[Records contained in a dataset]
________________________________________
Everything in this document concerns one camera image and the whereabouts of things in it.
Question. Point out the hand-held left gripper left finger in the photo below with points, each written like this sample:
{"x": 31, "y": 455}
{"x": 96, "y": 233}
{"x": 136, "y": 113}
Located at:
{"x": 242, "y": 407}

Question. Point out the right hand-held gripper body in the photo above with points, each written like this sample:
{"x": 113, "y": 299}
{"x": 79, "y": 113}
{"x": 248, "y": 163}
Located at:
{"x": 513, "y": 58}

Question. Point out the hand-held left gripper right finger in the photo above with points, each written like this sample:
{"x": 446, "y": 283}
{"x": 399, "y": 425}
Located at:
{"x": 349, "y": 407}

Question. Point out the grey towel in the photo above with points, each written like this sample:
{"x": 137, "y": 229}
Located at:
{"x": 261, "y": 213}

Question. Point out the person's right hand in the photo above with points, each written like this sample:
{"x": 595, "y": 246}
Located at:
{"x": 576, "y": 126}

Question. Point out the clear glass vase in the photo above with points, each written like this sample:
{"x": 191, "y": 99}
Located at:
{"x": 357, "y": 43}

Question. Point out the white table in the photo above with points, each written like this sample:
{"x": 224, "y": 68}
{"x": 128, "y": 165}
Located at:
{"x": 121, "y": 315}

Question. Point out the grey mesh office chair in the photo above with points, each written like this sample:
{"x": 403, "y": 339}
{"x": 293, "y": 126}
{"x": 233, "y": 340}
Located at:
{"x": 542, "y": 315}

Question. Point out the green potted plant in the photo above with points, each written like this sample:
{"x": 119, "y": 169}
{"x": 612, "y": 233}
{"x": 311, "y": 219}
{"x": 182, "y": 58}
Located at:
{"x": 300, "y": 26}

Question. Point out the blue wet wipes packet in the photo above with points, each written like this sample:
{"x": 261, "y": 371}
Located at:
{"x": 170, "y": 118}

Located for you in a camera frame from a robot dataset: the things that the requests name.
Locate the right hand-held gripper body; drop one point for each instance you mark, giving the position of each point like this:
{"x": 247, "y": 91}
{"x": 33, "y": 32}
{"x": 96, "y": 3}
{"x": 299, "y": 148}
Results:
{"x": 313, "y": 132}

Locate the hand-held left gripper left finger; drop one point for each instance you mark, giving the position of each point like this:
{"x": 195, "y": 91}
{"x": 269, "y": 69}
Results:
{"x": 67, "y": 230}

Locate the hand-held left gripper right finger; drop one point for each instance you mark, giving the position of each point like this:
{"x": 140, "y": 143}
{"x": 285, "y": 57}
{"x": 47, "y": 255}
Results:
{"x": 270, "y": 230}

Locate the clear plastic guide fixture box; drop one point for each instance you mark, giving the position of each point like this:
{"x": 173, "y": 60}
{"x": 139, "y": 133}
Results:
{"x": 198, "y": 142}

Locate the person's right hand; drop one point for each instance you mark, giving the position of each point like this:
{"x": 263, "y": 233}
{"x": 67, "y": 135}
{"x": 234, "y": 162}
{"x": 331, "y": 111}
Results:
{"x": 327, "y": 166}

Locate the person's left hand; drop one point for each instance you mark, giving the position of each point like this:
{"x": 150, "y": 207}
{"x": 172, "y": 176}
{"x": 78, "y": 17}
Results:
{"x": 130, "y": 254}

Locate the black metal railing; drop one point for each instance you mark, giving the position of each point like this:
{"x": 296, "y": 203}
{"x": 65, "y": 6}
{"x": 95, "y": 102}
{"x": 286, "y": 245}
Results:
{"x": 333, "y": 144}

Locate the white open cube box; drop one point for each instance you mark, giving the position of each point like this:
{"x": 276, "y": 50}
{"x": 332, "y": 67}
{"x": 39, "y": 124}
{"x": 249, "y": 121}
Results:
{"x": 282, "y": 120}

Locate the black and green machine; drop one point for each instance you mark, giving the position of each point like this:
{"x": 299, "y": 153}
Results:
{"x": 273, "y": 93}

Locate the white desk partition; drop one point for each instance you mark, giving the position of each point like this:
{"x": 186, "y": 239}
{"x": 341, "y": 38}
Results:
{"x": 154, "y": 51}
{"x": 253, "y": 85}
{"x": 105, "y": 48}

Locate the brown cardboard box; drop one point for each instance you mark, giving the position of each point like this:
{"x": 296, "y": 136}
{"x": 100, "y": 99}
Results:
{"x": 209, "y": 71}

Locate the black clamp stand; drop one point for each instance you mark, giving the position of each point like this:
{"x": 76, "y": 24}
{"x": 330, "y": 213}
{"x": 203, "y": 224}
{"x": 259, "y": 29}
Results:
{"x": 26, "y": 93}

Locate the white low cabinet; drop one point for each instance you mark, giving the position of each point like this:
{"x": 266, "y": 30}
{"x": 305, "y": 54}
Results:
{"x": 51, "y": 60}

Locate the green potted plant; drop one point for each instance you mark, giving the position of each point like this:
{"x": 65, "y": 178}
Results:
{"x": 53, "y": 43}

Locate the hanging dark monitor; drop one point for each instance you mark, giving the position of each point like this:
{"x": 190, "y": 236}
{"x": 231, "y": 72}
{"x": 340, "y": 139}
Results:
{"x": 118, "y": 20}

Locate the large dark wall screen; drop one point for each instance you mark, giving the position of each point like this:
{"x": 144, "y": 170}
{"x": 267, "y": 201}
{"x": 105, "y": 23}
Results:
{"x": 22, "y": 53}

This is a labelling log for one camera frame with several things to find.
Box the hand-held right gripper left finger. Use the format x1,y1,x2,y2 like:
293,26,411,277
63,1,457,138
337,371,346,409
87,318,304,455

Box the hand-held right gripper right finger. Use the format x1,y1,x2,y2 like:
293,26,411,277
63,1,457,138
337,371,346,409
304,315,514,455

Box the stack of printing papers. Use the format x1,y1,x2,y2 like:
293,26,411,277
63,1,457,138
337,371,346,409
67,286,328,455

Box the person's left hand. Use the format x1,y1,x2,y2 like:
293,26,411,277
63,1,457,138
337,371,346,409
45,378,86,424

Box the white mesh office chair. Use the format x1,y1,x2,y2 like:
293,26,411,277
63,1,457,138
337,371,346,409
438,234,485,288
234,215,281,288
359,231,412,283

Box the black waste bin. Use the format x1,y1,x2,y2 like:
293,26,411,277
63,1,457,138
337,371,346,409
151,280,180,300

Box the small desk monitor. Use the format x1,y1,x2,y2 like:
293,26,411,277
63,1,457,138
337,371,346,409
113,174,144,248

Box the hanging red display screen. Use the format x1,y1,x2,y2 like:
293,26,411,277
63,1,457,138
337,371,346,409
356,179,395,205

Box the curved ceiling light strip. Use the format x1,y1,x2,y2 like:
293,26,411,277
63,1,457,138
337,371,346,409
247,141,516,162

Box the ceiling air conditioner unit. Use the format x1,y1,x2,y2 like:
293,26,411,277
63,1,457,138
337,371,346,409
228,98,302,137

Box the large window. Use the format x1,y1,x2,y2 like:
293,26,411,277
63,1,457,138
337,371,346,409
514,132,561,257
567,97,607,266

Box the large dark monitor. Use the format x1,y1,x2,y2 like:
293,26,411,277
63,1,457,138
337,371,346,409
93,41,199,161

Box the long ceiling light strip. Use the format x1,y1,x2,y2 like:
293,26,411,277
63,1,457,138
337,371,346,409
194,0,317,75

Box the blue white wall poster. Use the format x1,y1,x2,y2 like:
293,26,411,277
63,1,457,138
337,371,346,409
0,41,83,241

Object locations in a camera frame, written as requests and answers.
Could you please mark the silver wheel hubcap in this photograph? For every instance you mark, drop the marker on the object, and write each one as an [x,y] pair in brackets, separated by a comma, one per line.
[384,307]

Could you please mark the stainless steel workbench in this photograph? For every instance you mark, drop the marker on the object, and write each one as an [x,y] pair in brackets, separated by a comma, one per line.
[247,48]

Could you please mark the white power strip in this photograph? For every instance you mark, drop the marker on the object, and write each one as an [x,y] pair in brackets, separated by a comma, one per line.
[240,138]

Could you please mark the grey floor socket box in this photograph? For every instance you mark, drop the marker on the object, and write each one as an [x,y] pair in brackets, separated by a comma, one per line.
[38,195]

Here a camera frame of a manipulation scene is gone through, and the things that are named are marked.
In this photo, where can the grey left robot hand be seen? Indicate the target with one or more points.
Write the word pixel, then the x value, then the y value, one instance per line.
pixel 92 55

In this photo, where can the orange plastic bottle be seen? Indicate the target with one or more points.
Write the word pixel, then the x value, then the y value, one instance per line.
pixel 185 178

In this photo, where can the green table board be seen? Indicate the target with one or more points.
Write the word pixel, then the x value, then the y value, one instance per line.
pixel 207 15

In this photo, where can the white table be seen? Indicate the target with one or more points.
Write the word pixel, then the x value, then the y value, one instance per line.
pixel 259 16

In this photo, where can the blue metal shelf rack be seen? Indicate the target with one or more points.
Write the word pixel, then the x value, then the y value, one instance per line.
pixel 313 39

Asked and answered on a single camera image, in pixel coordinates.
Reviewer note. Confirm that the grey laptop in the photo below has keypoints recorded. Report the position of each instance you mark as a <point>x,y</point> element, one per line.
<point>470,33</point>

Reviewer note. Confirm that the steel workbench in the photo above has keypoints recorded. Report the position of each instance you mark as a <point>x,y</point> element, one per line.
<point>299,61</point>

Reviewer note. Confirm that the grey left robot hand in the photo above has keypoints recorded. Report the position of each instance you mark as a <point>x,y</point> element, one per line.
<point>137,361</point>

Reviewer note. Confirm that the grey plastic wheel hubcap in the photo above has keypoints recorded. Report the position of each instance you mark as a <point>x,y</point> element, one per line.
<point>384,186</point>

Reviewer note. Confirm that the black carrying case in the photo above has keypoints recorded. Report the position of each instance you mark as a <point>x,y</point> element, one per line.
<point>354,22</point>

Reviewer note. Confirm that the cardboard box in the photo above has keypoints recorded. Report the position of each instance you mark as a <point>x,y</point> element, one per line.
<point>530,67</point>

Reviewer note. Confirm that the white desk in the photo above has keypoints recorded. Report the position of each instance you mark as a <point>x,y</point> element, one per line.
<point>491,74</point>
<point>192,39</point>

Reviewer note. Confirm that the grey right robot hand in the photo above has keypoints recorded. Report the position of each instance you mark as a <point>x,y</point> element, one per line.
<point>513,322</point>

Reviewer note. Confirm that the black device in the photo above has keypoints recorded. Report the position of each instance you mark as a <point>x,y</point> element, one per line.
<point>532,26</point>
________________________________________
■ Task requirements ■
Pull every line with the string "person" from the data above.

■ Response to the task ■
Question. Point out the person's right hand in the photo above with points, each written like this sample:
Locate the person's right hand; drop one point for each instance you mark, giving the position of each point like this:
Locate the person's left hand; drop one point for each instance you mark, giving the position of each point like this:
Box the person's left hand. Use the format x1,y1,x2,y2 like:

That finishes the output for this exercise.